Valentim wollte von mir eine zweite Meinung hören.
»Da kann ich dir auch nicht weiterhelfen«, sagte ich. »In meinem Leben ist seit Pink Floyd nichts Neues mehr passiert.«
»Wie musikalisch waren diese Differenzen wirklich?«, fragte Carlos. »Und was ist mit Bruno, was spielt er?«
»Bass«, antwortete Valentim, ohne auf den ersten Teil der Frage einzugehen.
»War von euch beiden einer mit Catarina zusammen?«, fragte ich.
»Zusammen?«
»Hat einer sie gebumst?«, fragte Carlos, der seinen aktiven Wortschatz ständig erweiterte.
»Wir hatten eine ›Keine Beziehung‹-Abmachung in der Band.«
»Der Saxofonist hatte also keine Chance.«
»Wohl nicht.«
»Wo hat dieses Treffen denn stattgefunden?«
»In einer Bar namens Toca . Das ist im Bairro Alto.«
»Und danach hast du sie nicht mehr gesehen – weder Donnerstag noch Freitag?«
»Nein.«
»Weißt du, was sie gestern vorhatte?«
»Sie ist zur Schule gegangen, oder?«
»Wo warst du?«
»In der Biblioteca Nacional … den ganzen Tag … bis sieben, halb acht.« Ich gab ihm meine Karte und sagte ihm, er solle mich anrufen, wenn ihm noch etwas einfiele. Valentims Mutter spähte aus der Küche in den Flur, als wir aus dem Zimmer kamen. Ich wünschte ihr einen guten Tag, und sofort tauchte die Zecke an ihrer Schulter auf.
»Wo war Valentim gestern?«, fragte ich.
»Er war den ganzen Tag und die halbe Nacht nicht zu Hause«, sagte die Zecke. »Er ist erst um drei Uhr morgens heimgekommen.«
Die Frau wirkte verzweifelt hinter ihrem frisch aufgelegten Make-up. Die Zecke wollte, dass wir den Jungen am besten gleich mitnahmen. Wir verließen das Gebäude und stiegen in den Wagen, der zu heiß war, um ihn anzufassen. Ich zündete eine Zigarette an und drückte sie nach zwei Zügen wieder aus.
»Er lügt«, sagte Carlos. »Er hat sie getroffen.«
»Kommen Sie, jetzt unterhalten wir uns mit der Keyboarderin.«
»Kriegt man in diesem Job kein Mittagessen?«
»Englischen Lunch.«
»Das hört sich für mich aber gar nicht gut an.«
»Natürlich nicht.
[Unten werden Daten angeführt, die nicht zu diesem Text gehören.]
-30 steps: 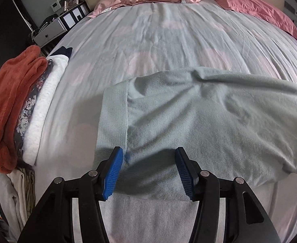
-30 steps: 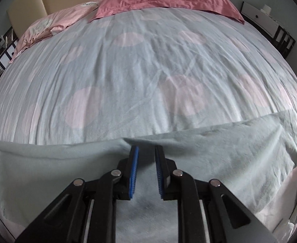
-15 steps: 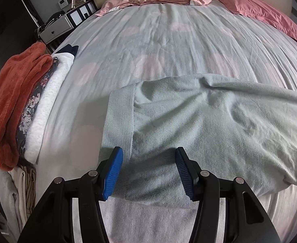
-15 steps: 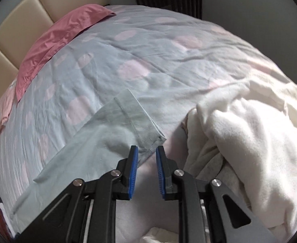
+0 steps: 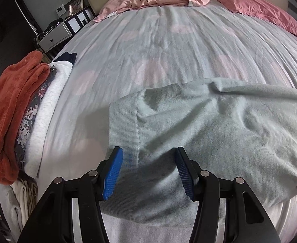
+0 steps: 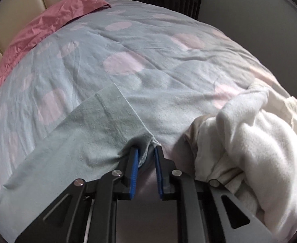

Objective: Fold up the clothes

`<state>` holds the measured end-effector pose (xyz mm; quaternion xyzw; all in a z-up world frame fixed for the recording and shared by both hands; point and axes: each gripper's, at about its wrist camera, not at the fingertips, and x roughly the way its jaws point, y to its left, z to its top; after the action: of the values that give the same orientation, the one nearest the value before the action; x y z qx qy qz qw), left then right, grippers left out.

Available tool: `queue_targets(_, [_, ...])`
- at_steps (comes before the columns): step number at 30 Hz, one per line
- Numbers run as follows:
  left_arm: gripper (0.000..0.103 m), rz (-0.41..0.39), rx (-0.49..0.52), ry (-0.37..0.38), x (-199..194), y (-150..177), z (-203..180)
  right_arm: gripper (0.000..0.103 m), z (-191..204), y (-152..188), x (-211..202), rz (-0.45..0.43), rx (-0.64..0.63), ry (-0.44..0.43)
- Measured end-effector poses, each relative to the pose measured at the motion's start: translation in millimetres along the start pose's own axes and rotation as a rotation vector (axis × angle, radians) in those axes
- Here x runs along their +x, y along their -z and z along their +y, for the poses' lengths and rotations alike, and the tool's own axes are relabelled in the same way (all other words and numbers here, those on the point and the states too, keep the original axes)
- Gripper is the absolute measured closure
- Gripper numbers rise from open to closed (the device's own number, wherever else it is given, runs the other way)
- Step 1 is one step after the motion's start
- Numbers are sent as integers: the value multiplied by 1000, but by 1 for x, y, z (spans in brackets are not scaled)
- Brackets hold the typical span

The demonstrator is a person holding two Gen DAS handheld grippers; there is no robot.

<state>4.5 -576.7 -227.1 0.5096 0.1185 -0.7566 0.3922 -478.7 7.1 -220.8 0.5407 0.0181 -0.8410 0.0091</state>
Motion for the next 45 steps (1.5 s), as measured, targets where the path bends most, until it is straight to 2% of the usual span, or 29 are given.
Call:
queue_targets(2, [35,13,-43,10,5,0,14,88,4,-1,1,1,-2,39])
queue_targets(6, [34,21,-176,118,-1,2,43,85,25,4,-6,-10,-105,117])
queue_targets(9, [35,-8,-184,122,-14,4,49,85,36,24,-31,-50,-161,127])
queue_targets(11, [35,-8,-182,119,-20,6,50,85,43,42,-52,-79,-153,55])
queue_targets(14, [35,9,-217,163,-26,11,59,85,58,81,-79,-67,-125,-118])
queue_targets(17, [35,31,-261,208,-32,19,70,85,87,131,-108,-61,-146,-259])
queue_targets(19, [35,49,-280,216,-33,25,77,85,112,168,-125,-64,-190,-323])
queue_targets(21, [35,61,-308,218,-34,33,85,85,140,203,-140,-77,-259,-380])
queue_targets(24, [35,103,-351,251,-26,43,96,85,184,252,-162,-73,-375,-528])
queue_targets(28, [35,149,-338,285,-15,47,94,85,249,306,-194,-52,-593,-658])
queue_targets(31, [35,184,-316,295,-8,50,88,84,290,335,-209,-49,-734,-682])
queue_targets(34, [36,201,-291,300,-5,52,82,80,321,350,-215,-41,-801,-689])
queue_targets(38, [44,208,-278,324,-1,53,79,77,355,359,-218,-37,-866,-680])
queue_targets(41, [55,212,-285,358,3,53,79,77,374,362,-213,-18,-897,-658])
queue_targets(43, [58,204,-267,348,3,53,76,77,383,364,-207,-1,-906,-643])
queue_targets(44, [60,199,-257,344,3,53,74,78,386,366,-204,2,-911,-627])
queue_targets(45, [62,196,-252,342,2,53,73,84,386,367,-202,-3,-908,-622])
Sie sind Portugiese.«
»Man sagt …«, begann er zögernd.
»Was sagt man ?«
»Man sagt, Sie wären mit einer Engländerin verheiratet gewesen.«
»Sollte Ihnen das irgendetwas erklären?«
»Ich glaube, ich war überrascht, als Sie eben Pink Floyd erwähnt haben.«
»In den Siebzigerjahren war ich in England.«
Er nickte.
»Was hat man denn sonst noch gesagt?«, fragte ich, überrascht, dass sich irgendjemand die Mühe machte, hinter meinem Rücken über mich zu reden.
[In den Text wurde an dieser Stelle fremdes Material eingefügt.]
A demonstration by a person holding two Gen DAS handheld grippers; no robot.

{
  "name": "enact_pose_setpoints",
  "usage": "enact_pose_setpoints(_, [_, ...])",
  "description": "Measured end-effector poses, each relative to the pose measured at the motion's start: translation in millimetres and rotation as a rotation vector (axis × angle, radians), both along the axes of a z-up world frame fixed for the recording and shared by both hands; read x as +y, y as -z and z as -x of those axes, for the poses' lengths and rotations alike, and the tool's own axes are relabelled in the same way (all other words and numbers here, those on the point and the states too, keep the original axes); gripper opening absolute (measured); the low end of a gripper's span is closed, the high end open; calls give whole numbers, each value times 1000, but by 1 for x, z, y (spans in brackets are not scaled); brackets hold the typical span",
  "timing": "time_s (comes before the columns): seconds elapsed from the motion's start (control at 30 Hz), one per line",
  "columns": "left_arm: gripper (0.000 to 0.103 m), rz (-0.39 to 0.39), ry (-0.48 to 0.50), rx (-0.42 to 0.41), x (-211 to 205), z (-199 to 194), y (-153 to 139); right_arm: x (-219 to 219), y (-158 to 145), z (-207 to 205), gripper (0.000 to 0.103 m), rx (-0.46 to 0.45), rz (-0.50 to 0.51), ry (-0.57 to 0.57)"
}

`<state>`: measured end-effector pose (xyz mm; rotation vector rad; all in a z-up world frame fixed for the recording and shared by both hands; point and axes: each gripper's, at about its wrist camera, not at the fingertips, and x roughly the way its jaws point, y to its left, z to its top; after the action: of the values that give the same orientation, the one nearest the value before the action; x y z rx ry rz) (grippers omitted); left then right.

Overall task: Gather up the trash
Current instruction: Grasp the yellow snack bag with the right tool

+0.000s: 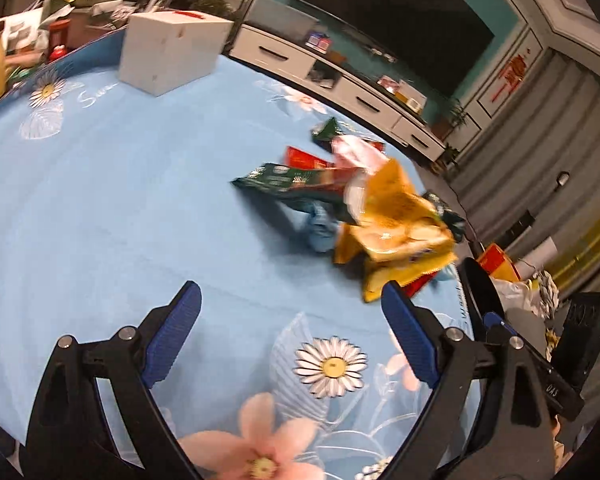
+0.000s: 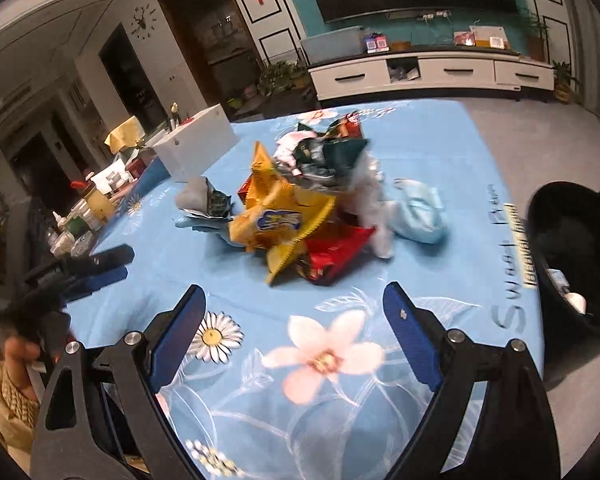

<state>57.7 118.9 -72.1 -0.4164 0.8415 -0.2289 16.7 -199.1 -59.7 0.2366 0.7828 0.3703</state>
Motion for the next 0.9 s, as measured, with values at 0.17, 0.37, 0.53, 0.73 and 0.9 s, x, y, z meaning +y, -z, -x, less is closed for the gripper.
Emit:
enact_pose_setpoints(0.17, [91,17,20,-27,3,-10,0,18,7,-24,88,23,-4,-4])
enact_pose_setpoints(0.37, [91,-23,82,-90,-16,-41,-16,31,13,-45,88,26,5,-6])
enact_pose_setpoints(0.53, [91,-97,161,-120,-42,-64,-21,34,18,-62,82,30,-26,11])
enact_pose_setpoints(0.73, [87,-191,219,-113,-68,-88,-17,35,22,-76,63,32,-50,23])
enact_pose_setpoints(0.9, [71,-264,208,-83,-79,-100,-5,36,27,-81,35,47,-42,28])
»Man hat gesagt, Sie wären nicht … normal.«
»Was denken Sie, warum man Sie mir zugeteilt hat?«, fragte ich. »Alle Sonderlinge in eine Ecke?«
»Ich bin kein Sonderling.«
»Bloß langweilig … Sie haben noch immer kein Wort über Mädchen, Autos oder Fußball verloren. Sie sind siebenundzwanzig. Sie sind Polizist. Sie sind Portugiese. Was glauben Sie, was man daraus macht?«
»Sporting«, sagte er, um mich zufrieden zu stellen.
»Gute Mannschaft.«
»Ich kann mir kein Auto leisten.«
»Darum geht es nicht.«
»Ich habe mal in einer Werkstatt gearbeitet. Ich kenne mich nur mit alten Autos aus, die nicht funktionieren. Alfa Romeos gefallen mir.«
»Und Mädchen?«
»Ich habe keine Freundin.«
»Darum geht es auch nicht. Sind Sie schwul?«
Man hätte meinen können, ich hätte ihm einen angespitzten Schraubenzieher zwischen die Rippen gestoßen.
»Nein«, sagte er, tödlich verletzt.
»Hätten Sie es mir gesagt, wenn Sie es wären?«
»Ich bin nicht schwul.«
»Glauben Sie, irgendwelche Kollegen von uns reden so miteinander?«
Er sah aus dem Fenster.
»Deswegen hat man uns zusammengespannt«, sagte ich. »Wir sind die Außenseiter, wir sind seltsam.«
14
Samstag, 13. Juni 199–,
Telheiras, Lissabon, Portugal
Wir aßen bifanas , ein Sandwich mit einer warmen Scheibe Schweineschnitzel – eine anglo-portugiesische Mittagslösung. Ich lockerte Carlos mit ein paar Frotzeleien wieder auf. Wir bestellten Kaffee, und ich gab ihm wortlos meinen Zucker. Er fragte mich nach meiner Frau – was sonst nie jemand tat. Er fragte mich, wie es war, mit einer Engländerin verheiratet zu sein.